Naama Simsa, 11th-grader from Givat Brenner, explains how eight days of home-like insulation went through as big • "We tried to maintain some kind of routine"
Naama Simsa, her brother, a friend of four and the isolationist
On Wednesday, two weeks ago, I got up in the morning, and as I washed, I heard a half-dim reading from the floor below and realized that something strange was happening.
The phone beeps far too many times for seven o'clock in the morning, and as I look to see what it says I encounter a flood of messages and out of the blur of sleep I can hardly understand what everyone wants from me. After a few minutes of internalization, the word "isolation" finally begins to seep. The hysteria spreads faster than the disease, and even before the morning coffee starts to make an impact, I get phone calls from family and friends from all over the country who ask me what happened and if I could die.
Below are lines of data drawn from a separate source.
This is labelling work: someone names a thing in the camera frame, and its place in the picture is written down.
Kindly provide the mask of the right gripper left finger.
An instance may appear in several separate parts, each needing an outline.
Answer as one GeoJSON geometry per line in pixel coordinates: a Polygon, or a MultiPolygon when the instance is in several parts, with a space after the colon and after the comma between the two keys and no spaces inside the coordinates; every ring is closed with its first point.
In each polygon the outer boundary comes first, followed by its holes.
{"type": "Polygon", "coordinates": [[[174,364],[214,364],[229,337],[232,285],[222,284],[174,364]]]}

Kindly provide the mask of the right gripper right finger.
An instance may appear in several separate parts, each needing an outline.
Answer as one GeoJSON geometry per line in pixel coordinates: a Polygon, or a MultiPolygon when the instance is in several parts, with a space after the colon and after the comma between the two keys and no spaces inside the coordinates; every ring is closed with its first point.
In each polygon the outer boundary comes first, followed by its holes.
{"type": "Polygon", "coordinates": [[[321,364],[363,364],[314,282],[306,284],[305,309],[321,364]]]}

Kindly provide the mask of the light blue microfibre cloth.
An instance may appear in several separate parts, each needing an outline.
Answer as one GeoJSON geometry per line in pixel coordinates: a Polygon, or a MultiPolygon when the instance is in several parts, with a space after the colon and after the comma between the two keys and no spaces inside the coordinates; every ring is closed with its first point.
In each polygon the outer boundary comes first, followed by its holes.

I spend the next eight days upstairs without leaving the room. Half a consolation, my brother is in isolation too - like all our high school friends, so at least we're not alone.
Immediately my dad bought a stock of protective masks, which became our best companies during this time, along with a half-liter bottle of disinfectant gel. The food routine is also special: we put the food out the door, and after a few minutes when the area is free we open the door and take it.
All in all, we could say that we were trying to maintain some sort of routine: Instead of school, we had online classes and submissions, and my brother and I did training together so as not to completely degenerate. And spending time playing games and the longing to go outside again, that isolation was a lot of things for me - but he never felt lonely.